• Question: How would you deal with a situation where a drug you were getting information on had harmful side effects such as adverse affects on the users metabolism?

    Asked by 857drud47 to Neil on 9 Nov 2015.
    • Photo: Neil Day

      Neil Day answered on 9 Nov 2015:


      Very good question 857drud47!
      The development of a medicine has to go through a number of phases of clinical development before it can be approved for commercial sale and gathering data on adverse side effects is part of that process.
      Firstly you need to have a model in animals that gives a potential therapeutic effect exists for treating a particular disease.
      Secondly you would typically test the molecule on healthy adult male volunteers to show the medicine is safe
      Thirdly you would treat adult patients that have the disease to show that the medicine does work (a basic proof of concept)

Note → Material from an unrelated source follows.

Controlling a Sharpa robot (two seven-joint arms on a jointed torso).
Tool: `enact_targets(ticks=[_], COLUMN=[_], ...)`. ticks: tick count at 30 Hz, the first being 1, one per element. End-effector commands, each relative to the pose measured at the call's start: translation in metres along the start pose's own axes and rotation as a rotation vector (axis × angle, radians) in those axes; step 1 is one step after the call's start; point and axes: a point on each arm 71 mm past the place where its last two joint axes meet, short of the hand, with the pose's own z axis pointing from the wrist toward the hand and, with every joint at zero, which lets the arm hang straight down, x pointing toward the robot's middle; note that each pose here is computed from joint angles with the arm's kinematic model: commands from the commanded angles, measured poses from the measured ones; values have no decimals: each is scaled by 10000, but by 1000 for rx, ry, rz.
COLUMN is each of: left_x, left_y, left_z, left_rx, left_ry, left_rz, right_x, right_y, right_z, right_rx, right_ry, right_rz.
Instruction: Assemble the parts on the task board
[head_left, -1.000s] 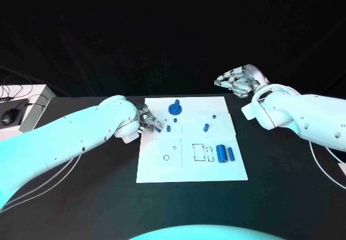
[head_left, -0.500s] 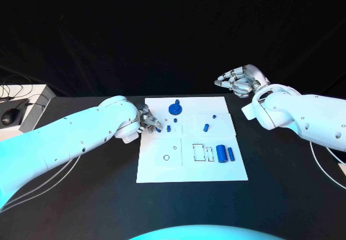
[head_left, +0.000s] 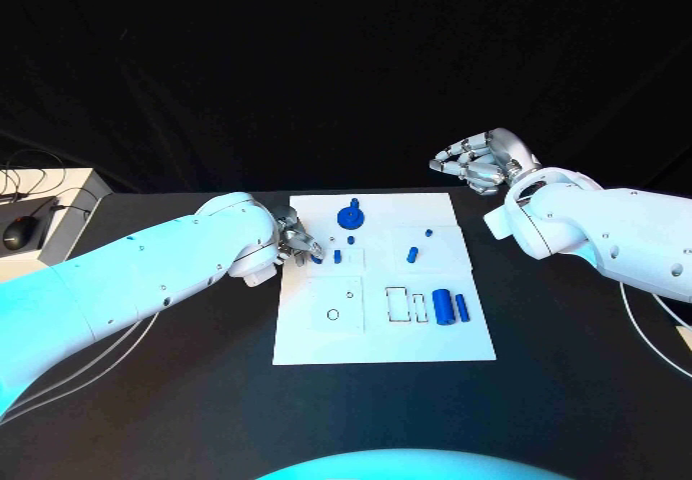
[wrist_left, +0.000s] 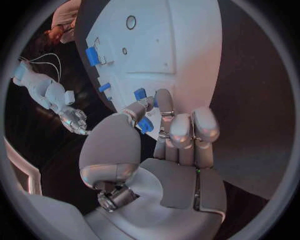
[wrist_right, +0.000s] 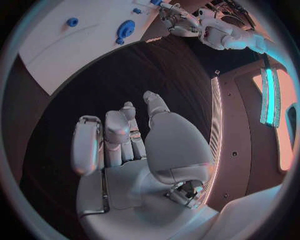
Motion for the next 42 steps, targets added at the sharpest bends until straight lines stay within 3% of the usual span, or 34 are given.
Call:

      Fourthly you would finalise the intended commercial strength and pharmaceutical form and treat a larger population of patients with the disease to prove there is a real benefit of marketing the medicine.

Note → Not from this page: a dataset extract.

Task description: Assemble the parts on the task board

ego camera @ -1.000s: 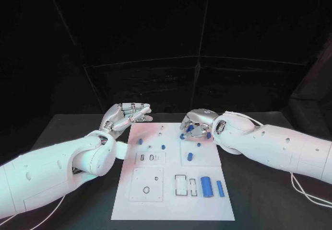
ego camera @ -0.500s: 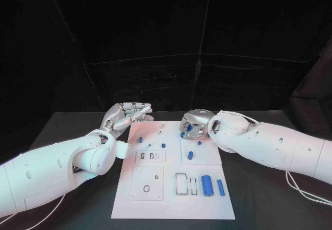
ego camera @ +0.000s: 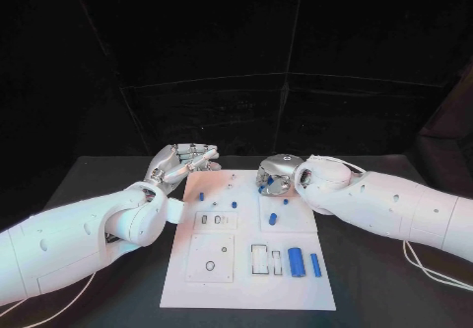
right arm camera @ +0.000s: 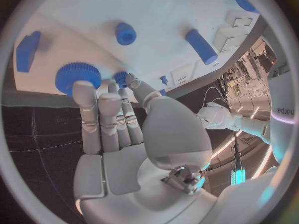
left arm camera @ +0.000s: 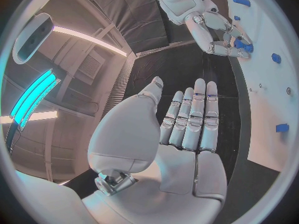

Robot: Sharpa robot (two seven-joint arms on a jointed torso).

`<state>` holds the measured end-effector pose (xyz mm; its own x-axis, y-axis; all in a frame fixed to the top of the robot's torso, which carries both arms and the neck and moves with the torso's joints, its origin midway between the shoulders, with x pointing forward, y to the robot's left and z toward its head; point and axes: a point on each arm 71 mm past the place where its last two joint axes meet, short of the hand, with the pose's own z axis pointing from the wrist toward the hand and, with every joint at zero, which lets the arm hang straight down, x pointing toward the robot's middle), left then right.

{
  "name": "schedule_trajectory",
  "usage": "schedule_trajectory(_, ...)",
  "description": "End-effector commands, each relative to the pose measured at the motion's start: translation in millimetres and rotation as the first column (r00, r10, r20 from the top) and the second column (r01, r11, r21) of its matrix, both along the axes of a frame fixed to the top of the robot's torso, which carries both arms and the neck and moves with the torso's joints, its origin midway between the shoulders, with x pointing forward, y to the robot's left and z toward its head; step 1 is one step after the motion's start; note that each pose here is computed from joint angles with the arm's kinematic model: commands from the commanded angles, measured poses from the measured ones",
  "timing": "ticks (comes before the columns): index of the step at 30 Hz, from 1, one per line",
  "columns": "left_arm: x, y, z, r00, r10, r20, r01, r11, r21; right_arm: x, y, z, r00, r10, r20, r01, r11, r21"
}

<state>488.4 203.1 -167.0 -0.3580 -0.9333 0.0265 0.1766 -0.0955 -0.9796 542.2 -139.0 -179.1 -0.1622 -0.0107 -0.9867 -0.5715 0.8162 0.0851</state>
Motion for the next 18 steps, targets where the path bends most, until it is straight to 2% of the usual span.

      If all this works you can apply for a licence from the relevant regulatory body in a particular country to commercially sell the product.
      To go through the stages above will typically take 10-15 years. There will always be some less severe side effects and you are required to let the patients and doctors know that these can occur on the patient information or on the summary of product characteristics but hopefully by the time you have a commercially approved medicine you are confident that the benefits will outweigh the risks.